Hic Sunt Dracones: Molecular Docking in Uncharted Territories with Structures from AlphaFold2 and RoseTTAfold

AlphaFold2 and RoseTTAfold impress with their high accuracy in protein structure prediction. However, for structure-based virtual screenings, not only the overall structure but especially the binding sites need to be accurately predicted. In this work, the docking performance for 66 targets with known ligands but without experimental structures available in the protein data bank was elucidated. The results suggest that using an experimental surrogate–ligand complex is often superior over homology models, and only at low sequence identity to the closest homologue AlphaFold2 structures show an equal performance. The generally high fluctuation of receiver operating characteristic area under the curve values obtained for different homology models suggests that multiple combinations of docking programs and homology models should be tested prior to prospective virtual screenings, and in some cases post-processing of crude models might be necessary.

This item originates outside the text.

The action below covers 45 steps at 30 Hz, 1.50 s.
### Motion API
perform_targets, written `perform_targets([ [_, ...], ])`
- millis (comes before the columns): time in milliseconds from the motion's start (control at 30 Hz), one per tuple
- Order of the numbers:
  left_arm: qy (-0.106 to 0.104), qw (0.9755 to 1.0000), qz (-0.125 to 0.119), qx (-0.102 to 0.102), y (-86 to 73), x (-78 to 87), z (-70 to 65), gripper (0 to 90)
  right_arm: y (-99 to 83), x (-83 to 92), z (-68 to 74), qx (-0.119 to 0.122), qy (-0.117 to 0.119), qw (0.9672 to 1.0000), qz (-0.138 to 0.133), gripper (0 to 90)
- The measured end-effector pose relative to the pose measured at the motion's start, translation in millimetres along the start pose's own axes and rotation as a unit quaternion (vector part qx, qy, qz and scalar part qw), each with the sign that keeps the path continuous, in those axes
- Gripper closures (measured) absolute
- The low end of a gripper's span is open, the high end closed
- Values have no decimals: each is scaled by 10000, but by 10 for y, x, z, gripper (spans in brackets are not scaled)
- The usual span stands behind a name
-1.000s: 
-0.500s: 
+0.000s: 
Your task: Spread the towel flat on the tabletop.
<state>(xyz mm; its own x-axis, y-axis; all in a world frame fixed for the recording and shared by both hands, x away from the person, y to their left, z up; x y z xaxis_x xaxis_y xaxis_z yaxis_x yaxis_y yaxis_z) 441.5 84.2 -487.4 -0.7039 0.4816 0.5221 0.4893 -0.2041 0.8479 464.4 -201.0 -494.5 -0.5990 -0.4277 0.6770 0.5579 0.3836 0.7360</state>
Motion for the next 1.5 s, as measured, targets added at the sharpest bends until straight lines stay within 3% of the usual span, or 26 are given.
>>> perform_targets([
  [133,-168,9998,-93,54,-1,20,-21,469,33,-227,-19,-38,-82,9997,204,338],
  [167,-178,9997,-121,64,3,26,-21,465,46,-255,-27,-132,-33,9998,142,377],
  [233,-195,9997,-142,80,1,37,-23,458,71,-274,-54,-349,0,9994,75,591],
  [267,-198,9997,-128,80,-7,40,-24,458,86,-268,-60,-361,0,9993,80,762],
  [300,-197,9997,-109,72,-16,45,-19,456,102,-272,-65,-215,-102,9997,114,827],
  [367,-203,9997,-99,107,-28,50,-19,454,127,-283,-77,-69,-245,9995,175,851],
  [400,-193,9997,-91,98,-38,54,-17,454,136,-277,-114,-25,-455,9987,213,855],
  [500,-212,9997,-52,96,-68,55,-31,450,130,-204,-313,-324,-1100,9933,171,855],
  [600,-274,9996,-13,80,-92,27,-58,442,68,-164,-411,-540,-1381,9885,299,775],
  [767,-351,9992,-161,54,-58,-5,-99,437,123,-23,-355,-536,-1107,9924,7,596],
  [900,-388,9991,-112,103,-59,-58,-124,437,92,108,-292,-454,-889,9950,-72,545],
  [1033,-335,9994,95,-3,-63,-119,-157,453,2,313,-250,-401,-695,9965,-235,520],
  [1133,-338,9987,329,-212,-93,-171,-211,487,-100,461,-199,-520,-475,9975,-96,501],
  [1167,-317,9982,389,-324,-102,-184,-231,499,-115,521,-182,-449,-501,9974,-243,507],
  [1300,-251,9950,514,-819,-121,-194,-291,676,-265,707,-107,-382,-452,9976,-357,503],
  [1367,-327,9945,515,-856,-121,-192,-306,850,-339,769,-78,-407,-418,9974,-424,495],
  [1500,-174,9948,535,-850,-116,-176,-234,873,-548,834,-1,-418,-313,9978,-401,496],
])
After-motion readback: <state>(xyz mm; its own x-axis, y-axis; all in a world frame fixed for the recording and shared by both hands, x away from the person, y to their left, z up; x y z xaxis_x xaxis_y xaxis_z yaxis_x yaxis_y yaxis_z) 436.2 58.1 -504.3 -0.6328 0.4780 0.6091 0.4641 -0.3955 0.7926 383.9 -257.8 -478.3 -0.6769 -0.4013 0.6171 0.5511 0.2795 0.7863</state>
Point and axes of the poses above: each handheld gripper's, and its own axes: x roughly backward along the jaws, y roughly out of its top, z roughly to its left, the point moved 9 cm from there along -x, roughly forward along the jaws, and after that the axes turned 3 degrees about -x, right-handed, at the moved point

AlphaFold2与RoseTTAfold在蛋白质结构预测（protein structure prediction）领域凭借超高精度表现亮眼。然而在基于结构的虚拟筛选（structure-based virtual screening）任务中，不仅需要精准预测蛋白质的整体结构，结合位点的精准预测更为关键。本研究针对66个已知配体、但蛋白质数据银行（Protein Data Bank）中暂无实验结构的蛋白质靶点，对其分子对接性能（docking performance）进行了系统剖析。研究结果显示，采用实验获得的替代物-配体复合物建模，通常优于同源建模结构（homology models）；仅当目标序列与最近同源物的序列一致性较低时，AlphaFold2预测的结构方能达到与之相当的对接性能。不同同源建模方法所得的受试者工作特征曲线下面积（Receiver Operating Characteristic Area Under the Curve, ROC-AUC）值普遍波动较大，这提示在开展前瞻性虚拟筛选（prospective virtual screenings）前，应当对分子对接程序与同源建模方案的多种组合进行测试；在部分场景中，还需对粗建模结果进行后处理。